Aircraft from Coast Guard Air Station Kodiak and the cutter Munro scoured 8,000 square miles along the coast and offshore, with Alaska state police and assisted by civilian captains and a private pilot, before the search was suspended Saturday. During the search one MH-65 Dolphin helicopter had to land at the remote Pilot Point airfield to make repairs.
Briggs had been expected to his home port at Ugashik from Egegik after picking up a load of fuel Tuesday. He was reported missing Thursday morning, and that evening searchers spotted debris in the water, including fuel drums, believed to be from the Ketavik. Briggs, 55, was a lifelong resident of of the Lake and Peninsula borough, where he was also a commercial setnetter active in the fishing industry and community affairs.

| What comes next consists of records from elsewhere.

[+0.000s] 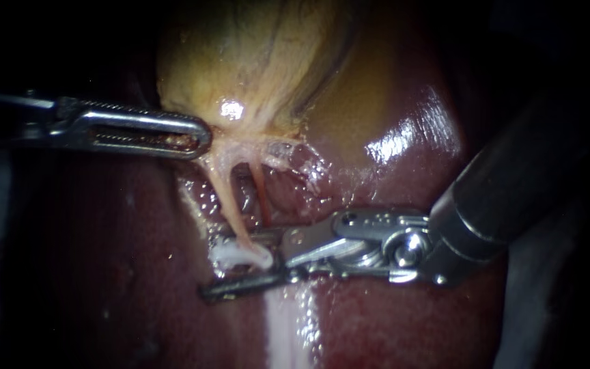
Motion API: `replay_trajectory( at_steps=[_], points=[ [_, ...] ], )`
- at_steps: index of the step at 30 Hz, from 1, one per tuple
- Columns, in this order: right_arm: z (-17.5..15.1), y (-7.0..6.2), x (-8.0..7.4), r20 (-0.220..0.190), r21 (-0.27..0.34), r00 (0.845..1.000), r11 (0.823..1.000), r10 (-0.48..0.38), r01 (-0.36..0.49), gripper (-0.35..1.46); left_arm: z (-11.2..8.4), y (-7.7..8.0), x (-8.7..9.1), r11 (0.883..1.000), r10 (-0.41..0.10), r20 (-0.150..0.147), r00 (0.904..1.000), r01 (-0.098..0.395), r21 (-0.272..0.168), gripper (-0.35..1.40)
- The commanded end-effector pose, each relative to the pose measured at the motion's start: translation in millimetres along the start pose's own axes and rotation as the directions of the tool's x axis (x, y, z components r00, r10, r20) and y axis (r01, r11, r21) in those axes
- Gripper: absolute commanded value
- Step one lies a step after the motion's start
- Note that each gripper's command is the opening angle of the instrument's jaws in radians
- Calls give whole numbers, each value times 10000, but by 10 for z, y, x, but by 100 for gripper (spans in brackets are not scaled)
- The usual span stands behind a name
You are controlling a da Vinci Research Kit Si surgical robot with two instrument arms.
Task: Going back second clip left tube
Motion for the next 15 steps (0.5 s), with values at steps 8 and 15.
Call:
replay_trajectory(
  at_steps=[8,15],
  points=[
    [-14,4,16,-191,-269,9997,9995,-165,160,49,0,0,0,10000,0,1,10000,0,1,-35],
    [-18,6,17,-202,-300,9997,9995,-145,139,49,0,0,0,10000,0,1,10000,0,0,-35]
  ],
)
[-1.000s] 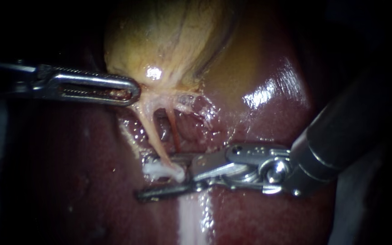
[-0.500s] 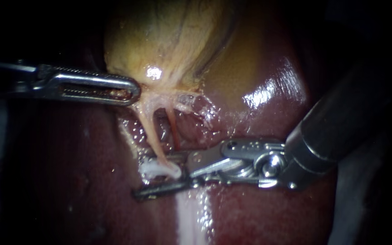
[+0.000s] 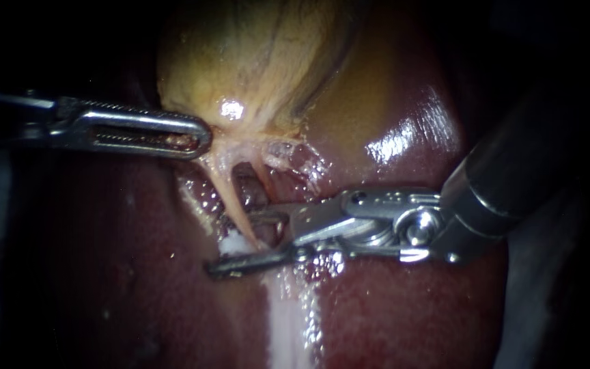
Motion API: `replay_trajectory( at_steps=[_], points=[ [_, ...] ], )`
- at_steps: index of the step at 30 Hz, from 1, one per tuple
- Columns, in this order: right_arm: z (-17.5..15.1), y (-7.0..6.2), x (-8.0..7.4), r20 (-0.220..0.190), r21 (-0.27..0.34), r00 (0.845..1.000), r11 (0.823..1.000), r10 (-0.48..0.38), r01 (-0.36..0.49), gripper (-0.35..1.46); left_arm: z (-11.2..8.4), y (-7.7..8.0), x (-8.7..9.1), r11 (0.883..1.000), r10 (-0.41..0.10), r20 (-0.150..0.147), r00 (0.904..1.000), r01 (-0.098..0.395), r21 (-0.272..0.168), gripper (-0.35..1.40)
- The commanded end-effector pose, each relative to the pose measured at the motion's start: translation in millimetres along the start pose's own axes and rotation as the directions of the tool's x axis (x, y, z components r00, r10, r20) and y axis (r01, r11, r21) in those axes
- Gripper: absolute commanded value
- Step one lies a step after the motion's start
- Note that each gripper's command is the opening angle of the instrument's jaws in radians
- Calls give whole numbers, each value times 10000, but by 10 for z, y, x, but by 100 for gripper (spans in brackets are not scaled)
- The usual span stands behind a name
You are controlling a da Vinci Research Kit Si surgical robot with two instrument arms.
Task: Going back second clip left tube
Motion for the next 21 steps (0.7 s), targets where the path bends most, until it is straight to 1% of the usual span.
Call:
replay_trajectory(
  at_steps=[1,7,11,15,21],
  points=[
    [0,0,-1,1,6,10000,10000,8,-8,49,0,0,0,10000,2,1,10000,-2,-4,-35],
    [-5,-2,-2,8,38,10000,10000,3,-3,49,0,0,0,10000,3,2,10000,-3,-5,-35],
    [-19,-4,0,14,94,10000,10000,32,-32,49,-1,0,0,10000,5,5,10000,-5,-8,-35],
    [-40,-5,9,13,167,10000,9998,51,-51,49,-2,0,0,10000,4,5,10000,-4,-8,-35],
    [-75,-15,23,-4,219,9999,9997,-135,135,49,-1,1,0,10000,4,4,10000,-4,-7,-35]
  ],
)
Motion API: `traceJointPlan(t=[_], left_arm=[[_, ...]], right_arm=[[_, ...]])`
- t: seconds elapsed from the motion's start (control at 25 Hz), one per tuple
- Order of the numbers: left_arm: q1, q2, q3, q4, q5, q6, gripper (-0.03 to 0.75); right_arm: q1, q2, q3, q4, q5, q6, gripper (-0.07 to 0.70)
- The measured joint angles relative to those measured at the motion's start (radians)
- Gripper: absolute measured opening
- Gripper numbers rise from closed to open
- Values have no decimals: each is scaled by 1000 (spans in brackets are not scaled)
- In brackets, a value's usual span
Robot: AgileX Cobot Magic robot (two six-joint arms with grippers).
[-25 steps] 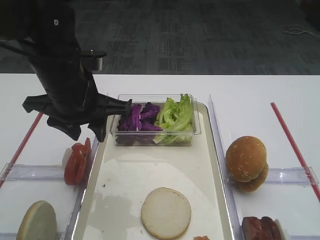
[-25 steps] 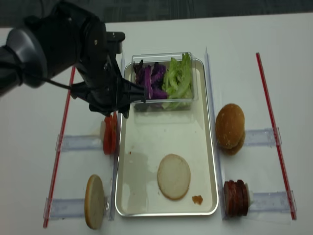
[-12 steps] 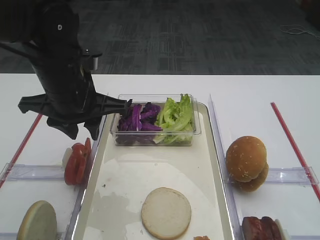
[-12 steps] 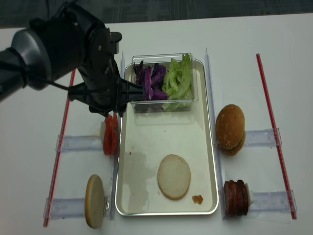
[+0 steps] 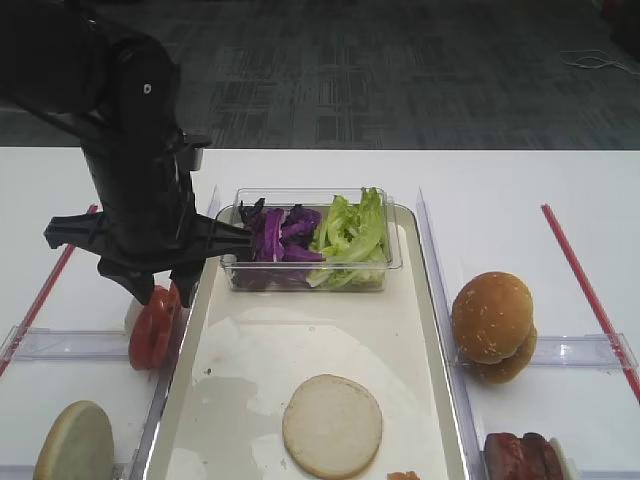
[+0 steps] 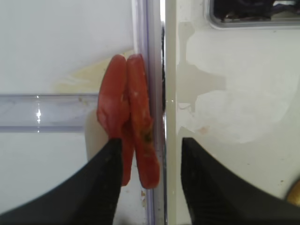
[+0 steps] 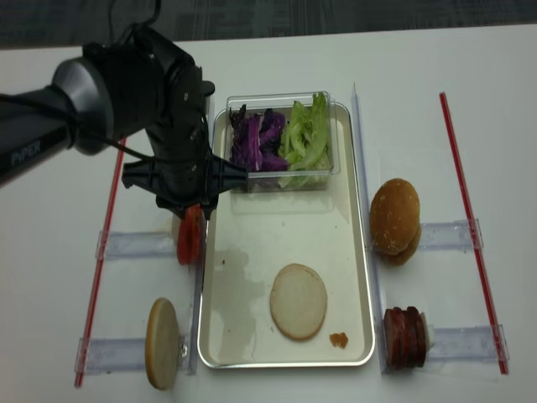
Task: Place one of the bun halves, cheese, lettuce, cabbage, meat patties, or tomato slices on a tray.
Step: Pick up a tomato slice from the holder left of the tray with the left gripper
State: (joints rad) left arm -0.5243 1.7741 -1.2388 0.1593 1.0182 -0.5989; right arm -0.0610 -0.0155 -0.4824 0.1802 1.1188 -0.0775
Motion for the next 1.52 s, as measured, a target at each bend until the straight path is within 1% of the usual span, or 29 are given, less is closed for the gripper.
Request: traceJointPlan(t=[0.2,0.36,0.56,0.72,1.04,1.4,1.52], left_arm=[[0,26,0,-7,-4,8,315],[0,36,0,-29,-26,19,311],[0,61,0,-39,-31,29,307],[0,65,0,-40,-45,31,307],[0,65,0,-8,-45,33,265],[0,68,0,-5,-45,33,262],[0,83,0,0,-26,42,262]], right_arm=[[0,0,0,0,0,0,468],[0,0,0,0,0,0,468],[0,0,0,0,0,0,468],[0,0,0,0,0,0,468],[0,0,0,0,0,0,468],[0,0,0,0,0,2,468],[0,0,0,0,0,2,468]])
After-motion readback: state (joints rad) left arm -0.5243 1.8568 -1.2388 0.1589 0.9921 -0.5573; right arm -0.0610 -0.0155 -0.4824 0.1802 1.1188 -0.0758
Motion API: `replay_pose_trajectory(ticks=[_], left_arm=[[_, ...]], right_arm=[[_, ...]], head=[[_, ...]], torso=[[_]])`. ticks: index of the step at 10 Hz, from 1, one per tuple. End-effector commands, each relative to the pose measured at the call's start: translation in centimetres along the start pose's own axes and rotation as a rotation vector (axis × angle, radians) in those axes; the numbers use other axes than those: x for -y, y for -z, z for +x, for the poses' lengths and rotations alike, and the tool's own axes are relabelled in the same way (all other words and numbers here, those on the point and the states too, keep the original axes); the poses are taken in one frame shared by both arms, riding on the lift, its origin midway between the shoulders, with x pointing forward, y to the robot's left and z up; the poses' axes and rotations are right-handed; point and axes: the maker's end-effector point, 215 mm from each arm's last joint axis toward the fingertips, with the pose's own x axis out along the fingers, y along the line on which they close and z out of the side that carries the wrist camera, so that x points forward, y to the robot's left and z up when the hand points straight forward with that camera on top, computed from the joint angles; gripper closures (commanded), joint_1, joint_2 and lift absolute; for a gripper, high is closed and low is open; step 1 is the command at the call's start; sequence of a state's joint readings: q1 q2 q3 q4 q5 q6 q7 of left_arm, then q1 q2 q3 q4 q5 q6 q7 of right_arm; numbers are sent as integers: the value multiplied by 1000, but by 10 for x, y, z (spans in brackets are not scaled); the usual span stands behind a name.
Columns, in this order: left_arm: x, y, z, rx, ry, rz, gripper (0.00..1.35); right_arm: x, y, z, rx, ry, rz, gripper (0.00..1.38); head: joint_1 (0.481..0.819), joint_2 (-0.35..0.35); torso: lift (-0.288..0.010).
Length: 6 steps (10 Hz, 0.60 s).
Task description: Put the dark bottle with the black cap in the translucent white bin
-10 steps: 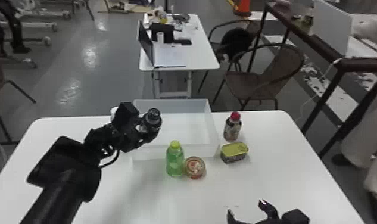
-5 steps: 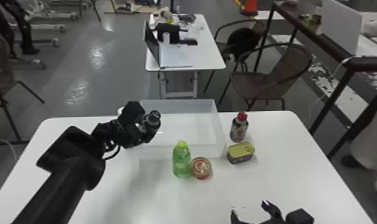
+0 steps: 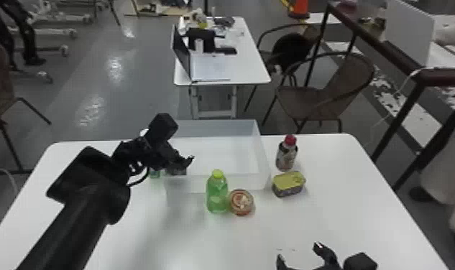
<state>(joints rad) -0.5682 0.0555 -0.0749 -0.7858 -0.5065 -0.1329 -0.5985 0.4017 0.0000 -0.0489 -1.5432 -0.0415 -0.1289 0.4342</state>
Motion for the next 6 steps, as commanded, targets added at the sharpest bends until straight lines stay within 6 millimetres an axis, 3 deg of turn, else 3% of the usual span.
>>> replay_pose_trajectory(ticks=[1, 4, 6], left_arm=[[-7, -13, -19, 68, -59, -37, 182], [5, -4, -86, 204, -183, -219, 209], [24, 26, -132, 243, -261, -343, 252]], right_arm=[[-1, -1, -1, 2, 0, -2, 148], [2, -1, -7, 2, 8, -4, 147], [1, -2, -8, 3, 7, -9, 147]], head=[[695, -49], [695, -31], [695, -10]], torso=[[-13], [-13], [-13]])
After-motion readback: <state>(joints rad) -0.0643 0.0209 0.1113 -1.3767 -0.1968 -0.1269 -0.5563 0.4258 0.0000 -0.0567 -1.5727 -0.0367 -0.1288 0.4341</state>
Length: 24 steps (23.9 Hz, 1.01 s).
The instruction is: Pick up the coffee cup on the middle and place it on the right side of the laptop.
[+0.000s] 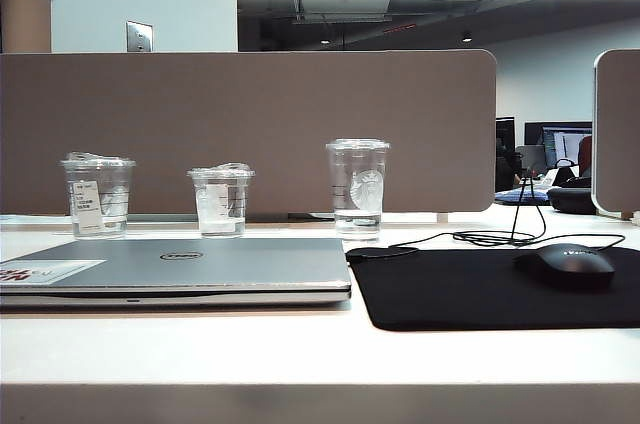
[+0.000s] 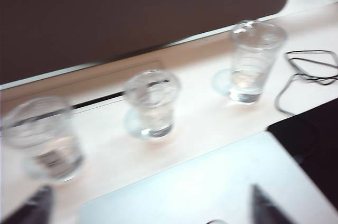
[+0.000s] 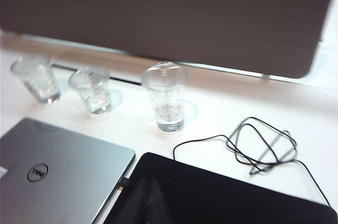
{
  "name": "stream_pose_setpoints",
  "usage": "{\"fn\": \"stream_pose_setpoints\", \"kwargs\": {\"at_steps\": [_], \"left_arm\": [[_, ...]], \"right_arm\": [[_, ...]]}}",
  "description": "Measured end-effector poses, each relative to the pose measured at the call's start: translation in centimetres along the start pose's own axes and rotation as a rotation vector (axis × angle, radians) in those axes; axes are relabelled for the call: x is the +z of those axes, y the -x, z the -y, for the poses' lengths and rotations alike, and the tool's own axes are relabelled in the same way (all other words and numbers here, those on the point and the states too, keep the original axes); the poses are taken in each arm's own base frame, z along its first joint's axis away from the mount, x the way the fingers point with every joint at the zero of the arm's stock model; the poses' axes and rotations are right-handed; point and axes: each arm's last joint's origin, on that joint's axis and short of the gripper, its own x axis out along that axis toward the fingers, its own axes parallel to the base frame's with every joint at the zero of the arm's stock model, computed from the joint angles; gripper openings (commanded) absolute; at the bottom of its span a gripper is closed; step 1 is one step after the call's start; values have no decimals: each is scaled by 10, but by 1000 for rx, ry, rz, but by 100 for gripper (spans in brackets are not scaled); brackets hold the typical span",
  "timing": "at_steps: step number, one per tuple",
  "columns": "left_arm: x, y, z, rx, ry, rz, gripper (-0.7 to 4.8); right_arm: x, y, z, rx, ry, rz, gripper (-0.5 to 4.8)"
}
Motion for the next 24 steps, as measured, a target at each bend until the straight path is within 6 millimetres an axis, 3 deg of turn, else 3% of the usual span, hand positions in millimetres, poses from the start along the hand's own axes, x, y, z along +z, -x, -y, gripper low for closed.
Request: {"fn": "stream_pose_setpoints", "kwargs": {"at_steps": [2, 16, 24], "left_arm": [[-8, -28, -1, -24, 80, -19, 479], [-65, -146, -14, -21, 201, -54, 479], [-66, -201, -18, -29, 194, -39, 479]], "right_arm": [[-2, -20, -1, 22, 20, -19, -5], [-10, -73, 12, -29, 26, -21, -5], [-18, -91, 17, -46, 56, -59, -5]]}}
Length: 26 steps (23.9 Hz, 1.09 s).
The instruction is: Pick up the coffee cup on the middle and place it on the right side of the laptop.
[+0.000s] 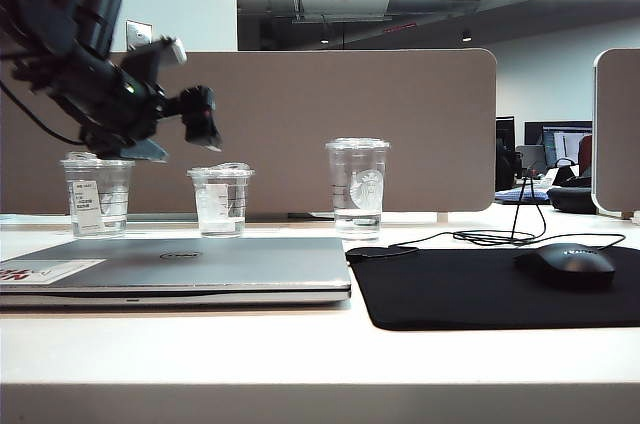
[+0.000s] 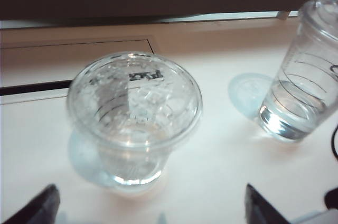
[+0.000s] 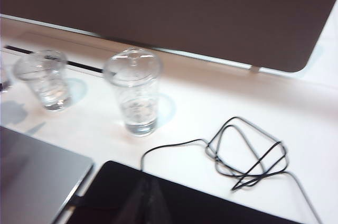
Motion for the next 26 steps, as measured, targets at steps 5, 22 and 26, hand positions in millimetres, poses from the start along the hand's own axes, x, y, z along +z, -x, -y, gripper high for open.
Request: {"fn": "stream_pose_setpoints", "kwargs": {"at_steps": [5, 22, 26], "left_arm": [[0, -34, -1, -8, 1, -27, 479], [-29, -72, -3, 42, -2, -57, 479], [-35, -78, -1, 48, -9, -30, 479]], "right_arm": [[8, -7, 4, -74, 38, 103, -5], [13, -16, 7, -121, 88, 178, -5], [7, -23, 8, -118, 83, 136, -5]]}}
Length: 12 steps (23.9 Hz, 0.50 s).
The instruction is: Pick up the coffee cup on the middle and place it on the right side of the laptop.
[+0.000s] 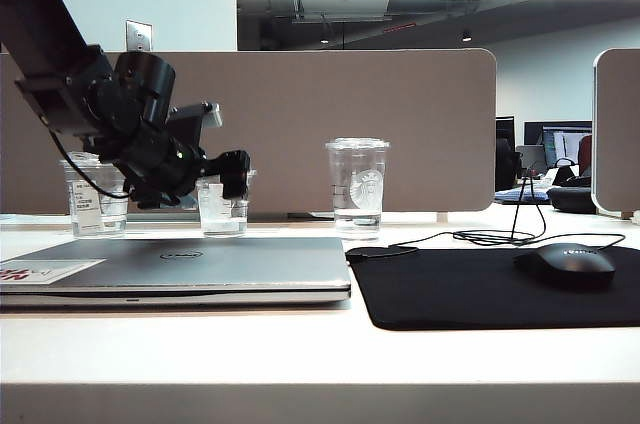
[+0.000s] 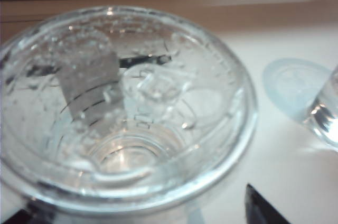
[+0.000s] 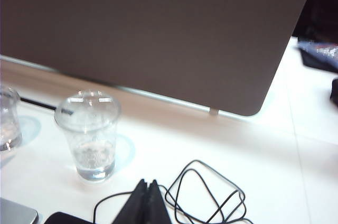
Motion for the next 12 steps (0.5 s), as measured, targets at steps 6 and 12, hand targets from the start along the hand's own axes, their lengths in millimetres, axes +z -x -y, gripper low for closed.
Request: {"fn": "stream_pose_setpoints", "kwargs": {"at_steps": [6, 12], "left_arm": [[-14, -8, -2, 32, 0, -1, 479], [-4, -19, -3, 45, -6, 87, 479]], "right_arm": [[-3, -3, 0, 3, -1, -18, -5], [-8, -7, -1, 6, 0, -46, -5]]}}
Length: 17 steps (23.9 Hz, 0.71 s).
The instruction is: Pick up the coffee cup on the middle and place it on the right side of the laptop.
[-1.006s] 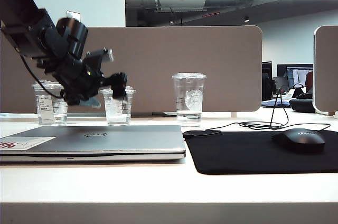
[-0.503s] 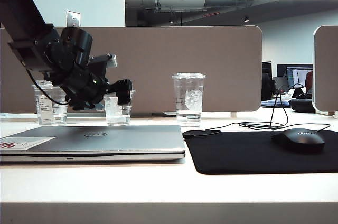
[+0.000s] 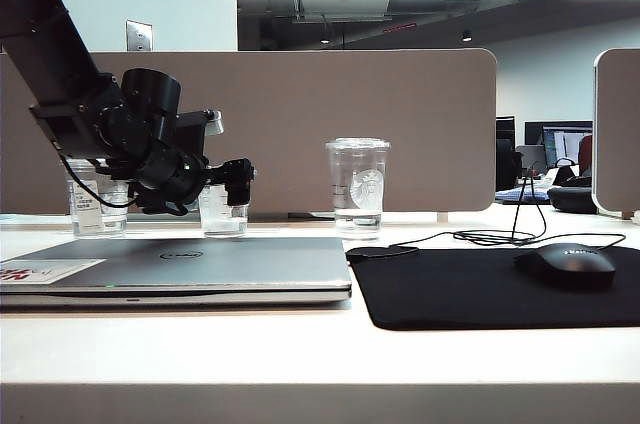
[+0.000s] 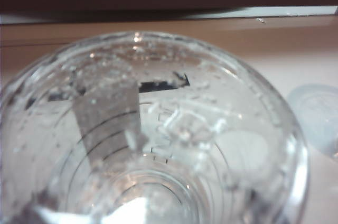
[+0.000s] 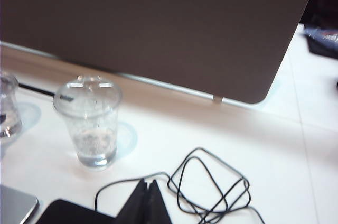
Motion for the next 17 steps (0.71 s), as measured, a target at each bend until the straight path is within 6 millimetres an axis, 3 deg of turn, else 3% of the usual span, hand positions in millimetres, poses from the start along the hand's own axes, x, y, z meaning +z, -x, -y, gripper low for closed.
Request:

In the New York-New Jersey harbor, a barge worker died Friday after slipping from a ladder and falling into the Kill Van Kull channel, the Coast Guard and local news media reported.
Danny Peters, 55, of Brooklyn, N.Y., worked for American Petroleum Transport, Port Jefferson, N.Y., and was in a tugboat crew that had brought a barge to the International Matex Tank Terminal in Bayonne, N.J., on the north side of the channel.
The Coast Guard and local police searched unsuccessfully for Peters Friday night. His body was located the next morning near the terminal by a New Jersey state police dive team.